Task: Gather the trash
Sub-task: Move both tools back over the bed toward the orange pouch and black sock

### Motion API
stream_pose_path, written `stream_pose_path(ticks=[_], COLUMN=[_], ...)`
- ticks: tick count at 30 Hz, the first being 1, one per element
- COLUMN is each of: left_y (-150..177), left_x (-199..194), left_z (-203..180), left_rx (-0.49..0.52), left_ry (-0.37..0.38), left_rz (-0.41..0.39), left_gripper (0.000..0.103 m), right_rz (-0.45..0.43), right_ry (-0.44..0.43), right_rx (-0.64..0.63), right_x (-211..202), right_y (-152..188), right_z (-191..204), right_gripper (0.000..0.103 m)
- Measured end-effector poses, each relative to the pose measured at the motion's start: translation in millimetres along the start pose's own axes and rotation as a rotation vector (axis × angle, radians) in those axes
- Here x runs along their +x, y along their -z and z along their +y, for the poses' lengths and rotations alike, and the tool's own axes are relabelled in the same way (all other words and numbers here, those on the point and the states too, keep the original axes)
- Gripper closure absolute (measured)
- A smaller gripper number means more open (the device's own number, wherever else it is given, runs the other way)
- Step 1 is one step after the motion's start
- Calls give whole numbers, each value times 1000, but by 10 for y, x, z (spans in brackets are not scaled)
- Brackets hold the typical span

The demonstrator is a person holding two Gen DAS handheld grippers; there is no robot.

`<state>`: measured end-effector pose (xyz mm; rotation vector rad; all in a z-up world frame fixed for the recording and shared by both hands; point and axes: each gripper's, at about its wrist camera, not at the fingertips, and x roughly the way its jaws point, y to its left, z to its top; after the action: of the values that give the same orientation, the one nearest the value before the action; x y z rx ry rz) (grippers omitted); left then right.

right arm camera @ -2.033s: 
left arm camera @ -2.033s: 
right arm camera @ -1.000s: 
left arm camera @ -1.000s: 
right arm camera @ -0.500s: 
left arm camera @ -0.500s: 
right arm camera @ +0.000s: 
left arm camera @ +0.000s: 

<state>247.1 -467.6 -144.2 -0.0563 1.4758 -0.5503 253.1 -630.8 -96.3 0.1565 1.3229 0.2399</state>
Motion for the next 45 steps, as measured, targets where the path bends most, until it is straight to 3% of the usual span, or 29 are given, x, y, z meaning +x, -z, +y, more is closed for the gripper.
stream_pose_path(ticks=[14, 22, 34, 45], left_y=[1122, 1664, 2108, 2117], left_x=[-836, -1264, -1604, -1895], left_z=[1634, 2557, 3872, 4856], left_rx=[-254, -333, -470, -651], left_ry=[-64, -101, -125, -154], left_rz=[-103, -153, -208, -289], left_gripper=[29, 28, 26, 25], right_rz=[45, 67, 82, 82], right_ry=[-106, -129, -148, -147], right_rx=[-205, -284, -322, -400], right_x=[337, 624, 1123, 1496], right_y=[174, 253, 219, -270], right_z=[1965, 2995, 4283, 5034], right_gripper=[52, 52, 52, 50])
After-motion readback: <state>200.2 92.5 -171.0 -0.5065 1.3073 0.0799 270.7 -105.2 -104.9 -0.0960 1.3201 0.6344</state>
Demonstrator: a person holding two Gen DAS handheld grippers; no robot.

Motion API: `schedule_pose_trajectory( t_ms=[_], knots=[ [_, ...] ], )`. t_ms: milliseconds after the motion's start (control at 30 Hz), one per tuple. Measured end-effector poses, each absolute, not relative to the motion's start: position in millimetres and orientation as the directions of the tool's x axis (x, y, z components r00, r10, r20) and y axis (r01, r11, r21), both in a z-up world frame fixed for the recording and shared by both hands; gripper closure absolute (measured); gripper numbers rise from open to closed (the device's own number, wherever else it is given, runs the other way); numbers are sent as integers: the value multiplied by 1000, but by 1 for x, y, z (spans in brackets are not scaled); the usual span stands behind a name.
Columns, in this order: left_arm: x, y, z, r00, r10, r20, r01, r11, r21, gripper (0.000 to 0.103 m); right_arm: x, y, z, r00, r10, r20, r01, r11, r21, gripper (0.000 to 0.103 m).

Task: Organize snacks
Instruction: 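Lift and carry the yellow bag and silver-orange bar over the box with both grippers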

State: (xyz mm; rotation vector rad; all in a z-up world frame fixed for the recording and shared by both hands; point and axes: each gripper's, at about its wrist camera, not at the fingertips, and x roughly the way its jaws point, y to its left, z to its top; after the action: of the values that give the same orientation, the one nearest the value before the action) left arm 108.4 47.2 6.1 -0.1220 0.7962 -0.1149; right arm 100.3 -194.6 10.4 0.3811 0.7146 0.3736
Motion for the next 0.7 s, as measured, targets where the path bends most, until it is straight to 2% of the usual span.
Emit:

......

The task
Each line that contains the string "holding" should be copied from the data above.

Result
The demonstrator is a person holding two Gen DAS handheld grippers; there is no robot.
Demonstrator: a person holding two Gen DAS handheld grippers; no robot.

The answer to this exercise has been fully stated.